Steve Boger starts his show at the Carroll County 4-H Fair with a trilling bugle call, the quick welcome tune that is synonymous with opening ceremonies at a racetrack.
But his are not your typical races.
There are no jockeys for these snout-nosed racers. They wear "mini-piggy silks" (actually made of felt) emblazoned with their number. And Boger's mouth runs a mile a minute as he calls the racers' 10-second bolt around the miniature track in pursuit of victory.
Welcome to the Ham Bone Express pig races.
"This is not like a horse race, mmm mmmmm," Boger, 47, tells the crowd drawn to his corner of the Westminster fairgrounds from the moment he puts on the country music to signal show time.
"Horses race for the roses. And greyhound dogs will actually follow a mechanical rabbit around the track. My little piggies are so smart that they'll race for an Oreo cookie."
The free 15-minute shows - four races with four pigs each, served with a hearty helping or two of Boger's corny jokes - have become one of the most popular attractions at Carroll's weeklong fair.
The races are run four to five times a day.
"It's a big draw," fair manager Barry C. Lippy said. "People have come back from last year just to see the pigs race again. It's a really good show."
He said it cost the fair several thousand dollars to have Boger's show there for six days.
It's the kind of show that attracts mostly little kids. Many youngsters - especially those who spend the whole week at the fair competing in the various 4-H contests - scramble into the bleachers that surround the track two and three times a day to see the same routine.
"I like how they run and race and win," gushed 8-year-old James Rawlings, whose family lives on a cattle farm about 10 miles north of Westminster. "I like how they're cute. They're so cute."

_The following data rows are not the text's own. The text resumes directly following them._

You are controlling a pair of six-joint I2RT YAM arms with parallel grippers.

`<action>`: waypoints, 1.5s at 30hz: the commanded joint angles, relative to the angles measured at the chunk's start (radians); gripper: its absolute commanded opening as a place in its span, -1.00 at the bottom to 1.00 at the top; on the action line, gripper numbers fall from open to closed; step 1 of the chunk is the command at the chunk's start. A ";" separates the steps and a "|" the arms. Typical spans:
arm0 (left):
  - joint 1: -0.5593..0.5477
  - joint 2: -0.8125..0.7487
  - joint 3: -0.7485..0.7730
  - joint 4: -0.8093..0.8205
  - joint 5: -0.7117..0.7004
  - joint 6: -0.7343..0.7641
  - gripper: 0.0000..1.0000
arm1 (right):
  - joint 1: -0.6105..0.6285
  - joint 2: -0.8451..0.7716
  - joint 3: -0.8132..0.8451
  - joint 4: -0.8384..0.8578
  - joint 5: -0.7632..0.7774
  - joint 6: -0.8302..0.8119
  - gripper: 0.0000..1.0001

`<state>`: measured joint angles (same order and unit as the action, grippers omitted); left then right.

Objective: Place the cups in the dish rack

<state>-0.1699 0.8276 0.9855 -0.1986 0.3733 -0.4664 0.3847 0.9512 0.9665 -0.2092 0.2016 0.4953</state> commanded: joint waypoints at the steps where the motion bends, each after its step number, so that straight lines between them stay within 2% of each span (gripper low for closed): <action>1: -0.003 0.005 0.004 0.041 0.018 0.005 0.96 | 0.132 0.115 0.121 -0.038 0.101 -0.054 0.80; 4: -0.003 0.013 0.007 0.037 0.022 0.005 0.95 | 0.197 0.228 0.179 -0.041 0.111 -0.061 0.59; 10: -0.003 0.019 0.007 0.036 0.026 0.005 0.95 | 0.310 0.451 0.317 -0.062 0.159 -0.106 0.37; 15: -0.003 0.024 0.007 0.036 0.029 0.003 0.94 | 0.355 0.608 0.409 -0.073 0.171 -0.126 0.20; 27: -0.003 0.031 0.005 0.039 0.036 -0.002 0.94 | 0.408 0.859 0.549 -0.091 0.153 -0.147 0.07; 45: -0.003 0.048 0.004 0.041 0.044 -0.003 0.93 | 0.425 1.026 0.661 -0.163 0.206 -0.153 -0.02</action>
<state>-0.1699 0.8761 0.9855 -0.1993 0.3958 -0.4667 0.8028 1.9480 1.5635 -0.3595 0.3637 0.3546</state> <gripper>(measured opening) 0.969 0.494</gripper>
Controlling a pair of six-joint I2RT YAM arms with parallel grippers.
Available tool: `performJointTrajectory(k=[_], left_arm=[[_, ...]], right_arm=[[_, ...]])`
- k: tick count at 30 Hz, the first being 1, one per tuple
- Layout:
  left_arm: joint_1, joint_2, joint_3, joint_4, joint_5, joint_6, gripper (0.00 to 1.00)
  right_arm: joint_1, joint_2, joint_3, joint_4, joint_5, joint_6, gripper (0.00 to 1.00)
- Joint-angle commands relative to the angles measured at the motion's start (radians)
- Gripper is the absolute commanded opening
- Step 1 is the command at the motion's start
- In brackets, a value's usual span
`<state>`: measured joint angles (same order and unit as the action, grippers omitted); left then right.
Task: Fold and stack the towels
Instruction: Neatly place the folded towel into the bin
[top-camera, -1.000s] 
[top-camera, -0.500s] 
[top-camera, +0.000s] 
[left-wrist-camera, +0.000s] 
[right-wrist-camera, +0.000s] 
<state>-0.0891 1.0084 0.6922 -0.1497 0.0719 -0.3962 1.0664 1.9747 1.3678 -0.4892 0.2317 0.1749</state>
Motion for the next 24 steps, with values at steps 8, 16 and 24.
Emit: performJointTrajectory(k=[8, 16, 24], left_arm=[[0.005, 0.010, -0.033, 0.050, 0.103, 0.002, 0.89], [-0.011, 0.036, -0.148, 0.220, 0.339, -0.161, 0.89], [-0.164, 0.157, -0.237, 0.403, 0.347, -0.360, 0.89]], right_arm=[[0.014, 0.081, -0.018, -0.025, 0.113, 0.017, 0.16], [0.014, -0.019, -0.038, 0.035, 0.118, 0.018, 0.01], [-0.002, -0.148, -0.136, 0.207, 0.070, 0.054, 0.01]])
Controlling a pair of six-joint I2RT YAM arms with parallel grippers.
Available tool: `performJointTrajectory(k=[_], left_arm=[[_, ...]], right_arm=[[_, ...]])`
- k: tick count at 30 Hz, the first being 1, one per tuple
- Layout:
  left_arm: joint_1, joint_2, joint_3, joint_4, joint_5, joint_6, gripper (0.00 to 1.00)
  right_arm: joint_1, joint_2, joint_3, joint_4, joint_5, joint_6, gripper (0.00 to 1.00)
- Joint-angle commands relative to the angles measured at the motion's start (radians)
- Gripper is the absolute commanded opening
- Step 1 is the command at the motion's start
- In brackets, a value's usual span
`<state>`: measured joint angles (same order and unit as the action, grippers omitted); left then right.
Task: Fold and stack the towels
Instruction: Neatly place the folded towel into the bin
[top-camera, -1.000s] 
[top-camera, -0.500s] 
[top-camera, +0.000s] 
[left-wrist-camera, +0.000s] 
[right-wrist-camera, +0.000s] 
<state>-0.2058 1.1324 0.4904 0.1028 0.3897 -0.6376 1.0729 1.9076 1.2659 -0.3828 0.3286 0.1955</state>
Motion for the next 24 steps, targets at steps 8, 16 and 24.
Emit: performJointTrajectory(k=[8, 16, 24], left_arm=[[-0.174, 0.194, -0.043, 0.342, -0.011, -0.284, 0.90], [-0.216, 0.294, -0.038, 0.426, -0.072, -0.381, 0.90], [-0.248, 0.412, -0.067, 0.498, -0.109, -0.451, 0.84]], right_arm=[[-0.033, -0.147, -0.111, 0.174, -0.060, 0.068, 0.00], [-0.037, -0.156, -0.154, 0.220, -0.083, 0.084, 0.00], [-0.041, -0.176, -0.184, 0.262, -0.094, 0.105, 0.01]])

For James, the pig races are one of the best things about the annual fair. One of the best things about summer, even. Seeing the pigs race has persuaded him to race pigs when he grows up, rather than racecars.
In addition to inspiring career choices, Boger's show keeps the moms and dads in the audience chuckling with his tongue-in-cheek humor.
He deadpans about the tragedy that struck his pig racing operation when a slick track caused one swine to pull a hamstring.
Announcing one team of racers, he jokes that now is the time for all the photographers in the crowd to take advantage of their high-speed film.
And then there are the names of his pigs.
The country and western runners - "from Memphis," Boger says - are named Dolly Porkin, Barbara Swine-del, Swine-nona Judd and Billy Ray Swine-rus. The movie star racers are Nicole Pigman, Arnold Schwarzen-pigger, Oprah Ham-frey and Kevin Bacon.
And with a nod to his home state of Arkansas, his fastest bunch of porkers hail from the Bill Clinton Racing Stables in Washington, D.C. "They are Slick Willie, Miss Hillary Hog, Mr. Al Boar," Boger says, "and America's sweetheart, here she comes, Monica Piginsky."
For about 49 weeks of the year, Boger takes this act on the road, hauling his 53-foot trailer and 17 swine from fair to fair, mostly up and down the East Coast. He spends his winters in Puerto Rico, where his pigs race at three different fairs, and typically hits 20 states in an average year.
Boger's "home" is in Springdale, Ark., where his wife of 28 years works as a nurse, though he only spent three weeks there last year.
"We've been working 28 days straight without a day off now in four different cities," he said as he got ready for the day's races one morning this week. "I say `work,' but it's not really like work. The worst part is fighting the traffic from town to town."
Boger has been racing pigs for about the past five years, ever since a similar act at a fair in Baton Rouge made him laugh. Before that, Boger, his wife and three children traveled the country with his family's 150-animal educational petting zoo. And before that, they performed with buffalo and mountain lions in the Ringling Bros. and Barnum & Bailey Circus.
By his own estimation, Boger has set foot in every state at least 10 times and seen every major tourist attraction the United States has to offer.
Four of his five brothers and his sister earn a living by working with animals. One brother runs a pig racing show nearly identical to his own. Another made national headlines in May when his trio of tic-tac-toe-performing chickens was snatched from a Pennsylvania fair. Boger's 72-year-old father, Bunky, still travels with the family's petting zoo.
Of the 30 or so fairs that he attends each year, Boger counts Carroll County's among his favorites.
"It's a smaller fair but it's all good, country people who come to have a good time," he said. "Most fairs these days have these big, huge carnivals. This is all completely different. This one is a good, clean county fair."